DESCRIPTION OF SYMBOLS 1 Vehicle heat pump apparatus 104 High temperature side inlet pipe 105 High temperature side outlet pipe 106 Low temperature side inlet pipe 107 Low temperature side outlet pipe 108 Accumulator 110 Low temperature side water refrigerant heat exchanger 111 High temperature side water refrigerant heat exchanger 112 Electric compressor 113 Inverter case DESCRIPTION OF SYMBOLS 114 Expansion valve 115 Board | substrate 116 Connector 2 Air-conditioner for vehicles 200 Air-water heat exchanger for cooling 201 Air-water heat exchanger for heating 202 Blower fan 203 Switching door 3 Heating element 5 1st radiator 6 2nd radiator 7 Firewall 10 Vehicle air conditioner 18 Three-way valve 20 Check valve 22 Open / close valve with orifice 24 Open / close valve 31 Coolant introduction pipe 32 Coolant outlet pipe 33 Refrigerant outlet pipe 34, 35 Refrigerant inlet pipe 40 Engine cooler 44 Heater core 48 Evaporator 52 Expansion valve 56 Radiator 60 Open Closed 70 HVAC
E Intake passage F1, F2 Fan

Claims (7)

A vehicle air conditioner that performs heat exchange between a coolant and a refrigerant,
An electric compressor having a compression mechanism for compressing and discharging the sucked refrigerant and an electric motor for driving the compression mechanism;
A drive circuit that converts DC power fed from a power source into AC power and supplies the electric motor;
A water refrigerant heat exchanger for exchanging heat between the low-temperature and low-pressure refrigerant and / or the high-temperature and high-pressure refrigerant and the coolant circulating in the vehicle air conditioner;
Comprising
In order from the front of the vehicle, the electric compressor, the drive circuit, and the water refrigerant heat exchanger are arranged,
The drive circuit and the water-refrigerant heat exchanger are arranged close to each other,
Vehicle air conditioner. An expansion valve for expanding the refrigerant discharged from the electric compressor;
The water refrigerant heat exchanger is
A high-temperature water refrigerant heat exchanger that exchanges heat between the high-temperature and high-pressure refrigerant discharged by the electric compressor and the first coolant that transports heat; and / or
A low-temperature side water refrigerant heat exchanger that performs heat exchange between the second coolant that transports cold heat and the low-temperature low-pressure refrigerant expanded by the expansion valve;
The vehicle air conditioner according to claim 1. The drive circuit and the water refrigerant heat exchanger are arranged close enough to contact the water refrigerant heat exchanger when the vehicle receives an impact from the front,
The vehicle air conditioner according to claim 1 or 2. The electric compressor, the drive circuit, and the water refrigerant heat exchanger are disposed outside a cabin of a firewall provided in the vehicle.
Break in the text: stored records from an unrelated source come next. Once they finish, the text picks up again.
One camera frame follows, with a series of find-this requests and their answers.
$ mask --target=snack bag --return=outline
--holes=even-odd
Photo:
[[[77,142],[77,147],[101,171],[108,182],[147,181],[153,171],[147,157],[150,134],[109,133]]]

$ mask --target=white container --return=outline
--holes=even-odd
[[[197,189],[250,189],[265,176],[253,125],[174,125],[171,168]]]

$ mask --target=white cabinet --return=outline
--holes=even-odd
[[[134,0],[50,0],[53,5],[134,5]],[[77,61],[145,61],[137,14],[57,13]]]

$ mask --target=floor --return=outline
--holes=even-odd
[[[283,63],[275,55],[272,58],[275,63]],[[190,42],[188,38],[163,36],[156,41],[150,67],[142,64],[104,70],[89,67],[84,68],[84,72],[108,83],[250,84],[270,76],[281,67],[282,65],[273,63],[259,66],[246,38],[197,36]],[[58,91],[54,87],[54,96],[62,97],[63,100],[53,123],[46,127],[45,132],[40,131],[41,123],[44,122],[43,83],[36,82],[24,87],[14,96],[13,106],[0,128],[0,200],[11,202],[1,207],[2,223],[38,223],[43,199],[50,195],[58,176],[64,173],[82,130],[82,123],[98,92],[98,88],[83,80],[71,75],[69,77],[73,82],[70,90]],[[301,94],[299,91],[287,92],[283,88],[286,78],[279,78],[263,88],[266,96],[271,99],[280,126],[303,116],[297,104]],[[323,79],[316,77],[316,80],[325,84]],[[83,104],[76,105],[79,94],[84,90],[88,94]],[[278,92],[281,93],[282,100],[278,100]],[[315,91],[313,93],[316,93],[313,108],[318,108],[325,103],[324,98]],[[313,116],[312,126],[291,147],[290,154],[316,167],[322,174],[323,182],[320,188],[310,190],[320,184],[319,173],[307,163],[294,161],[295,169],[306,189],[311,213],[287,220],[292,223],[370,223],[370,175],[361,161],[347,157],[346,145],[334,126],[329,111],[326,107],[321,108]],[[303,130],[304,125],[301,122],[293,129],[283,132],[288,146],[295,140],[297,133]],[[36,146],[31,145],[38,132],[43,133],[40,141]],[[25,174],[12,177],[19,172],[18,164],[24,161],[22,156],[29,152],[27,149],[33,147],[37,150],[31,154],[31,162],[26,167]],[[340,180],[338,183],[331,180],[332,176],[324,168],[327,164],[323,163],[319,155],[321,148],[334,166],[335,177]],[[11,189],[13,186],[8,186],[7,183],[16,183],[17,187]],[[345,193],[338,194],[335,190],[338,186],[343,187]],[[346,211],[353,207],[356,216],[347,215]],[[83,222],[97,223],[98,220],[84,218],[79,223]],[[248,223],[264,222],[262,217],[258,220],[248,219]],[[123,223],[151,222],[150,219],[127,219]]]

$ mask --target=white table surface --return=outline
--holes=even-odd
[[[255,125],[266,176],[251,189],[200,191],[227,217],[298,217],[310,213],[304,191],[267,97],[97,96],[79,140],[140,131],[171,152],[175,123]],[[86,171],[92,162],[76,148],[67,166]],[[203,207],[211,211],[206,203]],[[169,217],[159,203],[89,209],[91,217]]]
The vehicle air conditioner according to any one of claims 1 to 3. The housing that houses the electric compressor and the housing that houses the drive circuit are configured integrally.
The vehicle air conditioner according to any one of claims 1 to 4. Both the piping that serves as the passage for the low-temperature and low-pressure refrigerant and / or the high-temperature and high-pressure refrigerant, and the piping that serves as the passage for the coolant are disposed away from between the drive circuit and the water-refrigerant heat exchanger. ,
The vehicle air conditioner according to any one of claims 1 to 5. The water refrigerant heat exchanger is a plate stack type heat exchanger, and the electric compressor and the drive circuit are positioned in a direction perpendicular to the plate surface.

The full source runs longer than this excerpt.